--- TO DO ---
Give back exactly the lines that run from the beginning of the entries to the line containing "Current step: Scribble", both included, and nothing else.

Stored data
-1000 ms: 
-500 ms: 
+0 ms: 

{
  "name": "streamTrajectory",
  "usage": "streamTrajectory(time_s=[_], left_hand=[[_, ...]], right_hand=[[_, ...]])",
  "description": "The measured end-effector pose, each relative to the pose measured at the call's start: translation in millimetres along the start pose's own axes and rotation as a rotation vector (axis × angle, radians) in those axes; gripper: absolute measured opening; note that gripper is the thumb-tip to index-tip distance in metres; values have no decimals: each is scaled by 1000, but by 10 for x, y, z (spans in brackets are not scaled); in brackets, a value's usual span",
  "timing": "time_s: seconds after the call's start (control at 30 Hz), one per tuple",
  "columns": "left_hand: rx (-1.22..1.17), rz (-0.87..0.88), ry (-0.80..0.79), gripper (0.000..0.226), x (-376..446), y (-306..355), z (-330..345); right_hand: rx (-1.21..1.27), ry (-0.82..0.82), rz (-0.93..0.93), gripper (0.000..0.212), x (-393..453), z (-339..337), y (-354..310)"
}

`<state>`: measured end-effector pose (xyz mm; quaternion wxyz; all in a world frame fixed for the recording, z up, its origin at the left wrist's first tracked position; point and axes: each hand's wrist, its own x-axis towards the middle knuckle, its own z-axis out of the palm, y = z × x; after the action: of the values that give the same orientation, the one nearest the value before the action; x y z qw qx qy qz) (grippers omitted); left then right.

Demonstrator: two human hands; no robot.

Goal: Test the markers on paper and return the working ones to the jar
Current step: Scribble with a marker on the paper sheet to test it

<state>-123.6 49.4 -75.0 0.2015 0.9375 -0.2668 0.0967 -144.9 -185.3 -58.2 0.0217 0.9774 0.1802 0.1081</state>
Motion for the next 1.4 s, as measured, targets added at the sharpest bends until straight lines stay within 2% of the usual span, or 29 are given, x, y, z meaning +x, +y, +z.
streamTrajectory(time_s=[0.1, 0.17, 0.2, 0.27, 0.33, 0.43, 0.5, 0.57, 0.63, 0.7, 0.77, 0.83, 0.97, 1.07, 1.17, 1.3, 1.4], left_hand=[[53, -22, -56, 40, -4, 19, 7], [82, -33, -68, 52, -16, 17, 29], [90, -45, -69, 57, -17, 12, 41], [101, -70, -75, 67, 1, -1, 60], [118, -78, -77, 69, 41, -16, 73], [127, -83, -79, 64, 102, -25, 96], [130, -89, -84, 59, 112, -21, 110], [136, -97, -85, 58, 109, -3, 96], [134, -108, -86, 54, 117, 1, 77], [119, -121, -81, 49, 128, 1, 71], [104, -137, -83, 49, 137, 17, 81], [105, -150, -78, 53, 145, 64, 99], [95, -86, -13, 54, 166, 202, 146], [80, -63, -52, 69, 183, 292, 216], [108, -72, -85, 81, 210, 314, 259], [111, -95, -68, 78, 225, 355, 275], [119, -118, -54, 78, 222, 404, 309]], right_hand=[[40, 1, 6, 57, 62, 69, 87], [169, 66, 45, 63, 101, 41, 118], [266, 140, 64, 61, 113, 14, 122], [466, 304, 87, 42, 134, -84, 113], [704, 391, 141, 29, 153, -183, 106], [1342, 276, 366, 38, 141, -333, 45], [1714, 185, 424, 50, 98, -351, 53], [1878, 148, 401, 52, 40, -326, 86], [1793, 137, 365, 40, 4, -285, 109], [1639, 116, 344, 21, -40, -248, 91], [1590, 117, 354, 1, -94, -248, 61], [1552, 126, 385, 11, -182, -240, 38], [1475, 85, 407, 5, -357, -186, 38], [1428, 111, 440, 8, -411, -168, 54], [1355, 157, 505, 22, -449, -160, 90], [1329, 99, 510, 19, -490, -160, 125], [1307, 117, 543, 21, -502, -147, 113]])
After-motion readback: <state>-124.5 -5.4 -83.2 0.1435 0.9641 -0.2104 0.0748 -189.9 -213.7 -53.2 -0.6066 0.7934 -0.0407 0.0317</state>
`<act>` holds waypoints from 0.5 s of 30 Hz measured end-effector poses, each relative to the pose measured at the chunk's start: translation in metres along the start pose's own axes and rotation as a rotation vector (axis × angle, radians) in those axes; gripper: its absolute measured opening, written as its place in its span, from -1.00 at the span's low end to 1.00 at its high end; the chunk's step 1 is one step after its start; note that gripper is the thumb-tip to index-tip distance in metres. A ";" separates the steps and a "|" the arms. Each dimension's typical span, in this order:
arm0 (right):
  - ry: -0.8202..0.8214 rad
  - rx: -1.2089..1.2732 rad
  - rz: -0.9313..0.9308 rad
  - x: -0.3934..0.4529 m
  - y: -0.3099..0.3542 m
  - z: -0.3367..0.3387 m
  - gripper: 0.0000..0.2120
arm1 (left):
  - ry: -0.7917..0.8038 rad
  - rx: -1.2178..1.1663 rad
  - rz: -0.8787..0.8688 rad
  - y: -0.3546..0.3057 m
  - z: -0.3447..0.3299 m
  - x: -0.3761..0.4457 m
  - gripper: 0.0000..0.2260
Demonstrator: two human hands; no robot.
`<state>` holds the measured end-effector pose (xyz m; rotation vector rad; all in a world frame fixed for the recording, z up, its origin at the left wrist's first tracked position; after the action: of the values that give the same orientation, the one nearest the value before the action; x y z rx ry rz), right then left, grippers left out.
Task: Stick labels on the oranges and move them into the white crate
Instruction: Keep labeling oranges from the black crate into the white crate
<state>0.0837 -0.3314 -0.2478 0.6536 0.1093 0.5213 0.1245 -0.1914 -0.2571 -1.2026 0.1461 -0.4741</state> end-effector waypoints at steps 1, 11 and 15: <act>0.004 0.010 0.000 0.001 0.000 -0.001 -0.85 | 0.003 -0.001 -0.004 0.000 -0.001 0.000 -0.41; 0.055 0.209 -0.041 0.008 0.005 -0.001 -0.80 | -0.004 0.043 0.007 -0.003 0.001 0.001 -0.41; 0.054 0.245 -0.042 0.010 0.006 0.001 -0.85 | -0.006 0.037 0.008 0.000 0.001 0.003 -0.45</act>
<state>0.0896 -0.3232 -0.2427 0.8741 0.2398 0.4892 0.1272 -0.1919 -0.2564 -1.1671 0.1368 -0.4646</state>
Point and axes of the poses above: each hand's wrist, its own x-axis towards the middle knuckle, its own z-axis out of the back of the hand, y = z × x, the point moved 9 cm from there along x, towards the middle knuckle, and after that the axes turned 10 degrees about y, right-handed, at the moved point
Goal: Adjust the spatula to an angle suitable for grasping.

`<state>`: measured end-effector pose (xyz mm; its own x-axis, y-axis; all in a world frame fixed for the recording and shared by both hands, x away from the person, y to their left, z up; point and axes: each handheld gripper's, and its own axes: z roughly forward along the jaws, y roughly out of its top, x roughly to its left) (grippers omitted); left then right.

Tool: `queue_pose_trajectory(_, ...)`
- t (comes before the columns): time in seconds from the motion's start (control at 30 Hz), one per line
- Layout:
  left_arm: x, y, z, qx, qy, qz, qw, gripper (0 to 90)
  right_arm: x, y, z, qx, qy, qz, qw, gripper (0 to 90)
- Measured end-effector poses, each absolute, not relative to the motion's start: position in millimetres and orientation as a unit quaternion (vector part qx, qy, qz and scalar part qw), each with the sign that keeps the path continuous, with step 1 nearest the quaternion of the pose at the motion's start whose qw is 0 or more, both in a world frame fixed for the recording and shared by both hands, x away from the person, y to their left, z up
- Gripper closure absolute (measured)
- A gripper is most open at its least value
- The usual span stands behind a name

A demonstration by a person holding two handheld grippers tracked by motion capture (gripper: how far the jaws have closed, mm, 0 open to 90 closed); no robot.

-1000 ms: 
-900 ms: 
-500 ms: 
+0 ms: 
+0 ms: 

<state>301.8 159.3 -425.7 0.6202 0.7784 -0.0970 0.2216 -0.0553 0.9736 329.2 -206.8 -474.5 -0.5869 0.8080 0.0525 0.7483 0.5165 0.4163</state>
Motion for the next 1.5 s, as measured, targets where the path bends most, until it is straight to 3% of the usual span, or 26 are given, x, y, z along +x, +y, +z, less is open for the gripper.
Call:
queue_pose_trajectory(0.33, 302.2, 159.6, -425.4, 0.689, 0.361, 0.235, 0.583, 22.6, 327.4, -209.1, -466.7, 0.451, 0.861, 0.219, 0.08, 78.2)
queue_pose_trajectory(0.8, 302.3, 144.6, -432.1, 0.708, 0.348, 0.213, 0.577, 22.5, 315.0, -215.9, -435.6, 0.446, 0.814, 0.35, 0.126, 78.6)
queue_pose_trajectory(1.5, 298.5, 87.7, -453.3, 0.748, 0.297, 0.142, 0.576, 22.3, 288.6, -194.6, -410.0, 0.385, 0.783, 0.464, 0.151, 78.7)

--- COMPLETED EXERCISE ---
-1000 ms: 
-500 ms: 
+0 ms: 

{
  "name": "streamTrajectory",
  "usage": "streamTrajectory(time_s=[_], left_hand=[[_, ...]], right_hand=[[_, ...]])",
  "description": "The measured end-effector pose, each relative to the pose measured at the call's start: translation in millimetres along the start pose's own axes and rotation as a rotation vector (axis × angle, radians) in those axes; gripper: absolute measured opening; note that gripper is the thumb-tip to index-tip distance in metres; values have no decimals: each is scaled by 1000, but by 10 for x, y, z (spans in brackets are not scaled); in brackets, a value's usual span",
  "timing": "time_s: seconds after the call's start (control at 30 Hz), one per tuple",
  "columns": "left_hand: rx (-1.22..1.17), rz (-0.87..0.88), ry (-0.80..0.79), gripper (0.000..0.226), x (-376..446), y (-306..355), z (-330..345); right_hand: rx (-1.21..1.27), ry (-0.82..0.82), rz (-0.93..0.93), gripper (0.000..0.212), x (-393..453), z (-339..337), y (-354..310)"
}

`<state>`: measured end-effector pose (xyz mm; quaternion wxyz; all in a world frame fixed for the recording, z up, its origin at the left wrist's first tracked position; point and axes: each hand's wrist, its own x-axis towards the middle knuckle, its own z-axis out of the palm, y = z × x; after the action: of the values that give the same orientation, the one nearest the value before the action; x y z qw qx qy qz) (grippers omitted); left then right.

Demonstrator: two human hands; no robot.

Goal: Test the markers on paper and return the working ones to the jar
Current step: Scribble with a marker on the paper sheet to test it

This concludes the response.